JVM Advent

The JVM Programming Advent Calendar

Power Up Your Model With Spring Data Projections

Introduction

Data models can be tricky. Modelling can be even harder. Sometimes information that should go into a database table isn’t necessarily what we want to go out to every piece of code.

And like so many other times, Spring comes to the rescue. A little feature called projection helps us to map data with only a few lines in an ordinary interface.
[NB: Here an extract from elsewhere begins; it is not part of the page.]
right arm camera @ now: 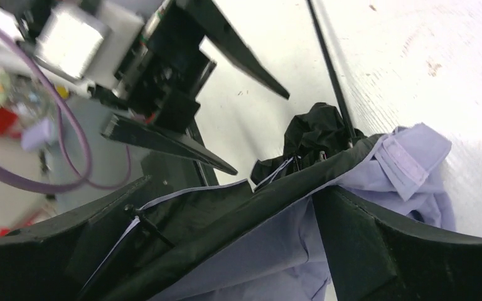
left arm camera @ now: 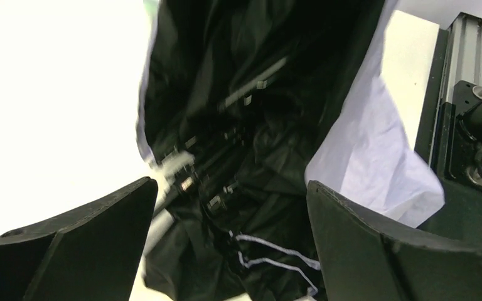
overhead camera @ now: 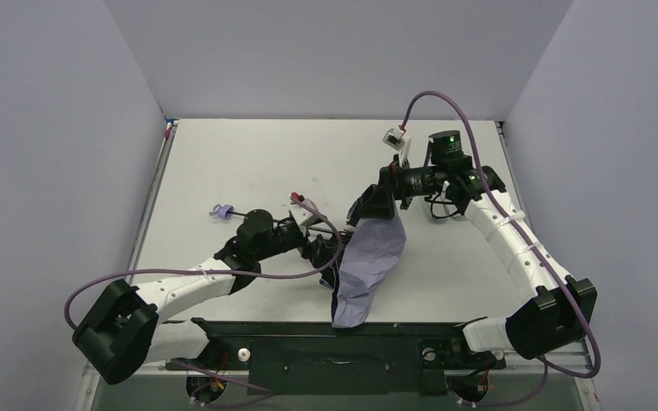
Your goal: Open the umbrella
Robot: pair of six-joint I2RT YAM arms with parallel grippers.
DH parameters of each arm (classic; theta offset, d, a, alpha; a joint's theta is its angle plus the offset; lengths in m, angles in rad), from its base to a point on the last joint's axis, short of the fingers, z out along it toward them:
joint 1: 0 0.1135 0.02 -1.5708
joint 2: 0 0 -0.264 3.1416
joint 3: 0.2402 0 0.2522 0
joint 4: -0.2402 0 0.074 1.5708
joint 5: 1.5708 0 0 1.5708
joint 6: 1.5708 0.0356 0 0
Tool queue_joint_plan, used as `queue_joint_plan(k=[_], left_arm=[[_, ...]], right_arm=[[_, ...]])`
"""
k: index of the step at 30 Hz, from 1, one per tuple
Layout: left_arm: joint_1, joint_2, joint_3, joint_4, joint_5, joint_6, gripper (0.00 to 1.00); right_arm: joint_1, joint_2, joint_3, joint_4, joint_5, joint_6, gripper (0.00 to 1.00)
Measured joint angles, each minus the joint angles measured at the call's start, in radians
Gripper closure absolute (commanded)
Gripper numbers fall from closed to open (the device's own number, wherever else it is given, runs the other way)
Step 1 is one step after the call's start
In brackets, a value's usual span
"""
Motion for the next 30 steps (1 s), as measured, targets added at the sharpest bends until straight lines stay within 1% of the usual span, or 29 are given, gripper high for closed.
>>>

In this article, we are going to see a simple example of how we can use projections.

The Basics

OK, let’s set the scene. Imagine we have the following entity:

User.java
@Builder
@Data
@NoArgsConstructor
@AllArgsConstructor
@Entity
@Table
@EqualsAndHashCode(doNotUseGetters = true)
@ToString(doNotUseGetters = true)
public class User implements Serializable {

    @Id
    @SequenceGenerator(name = "user_seq", sequenceName = "user_seq")
    @GeneratedValue(strategy = GenerationType.IDENTITY, generator = "user_seq")
    private Long id;

    @Basic
    private String username;

    @Basic
    private String salt;

    @Basic
    private String password;

    @Basic
    private String firstName;

    @Basic
    private String lastName;
}

Some explanation might be helpful here: Let’s have a look at the annotations. I am lazy, honestly, so Lombok is right up my alley. Lombok gives us a nice declarative way to say: We need: * a nice builder interface to create the bean (@Builder) * Getters and setter (@Data) * a default constructor (@NoArgsConstructor) * one more constructor with arguments for all fields (@AllArgsConstructor) * equals() and hashCode(), but please use the fields, not the getters (@EqualsAndHashCode(doNotUseGetters = true)) * toString(); again, use the fields (@ToString(doNotUseGetter = true))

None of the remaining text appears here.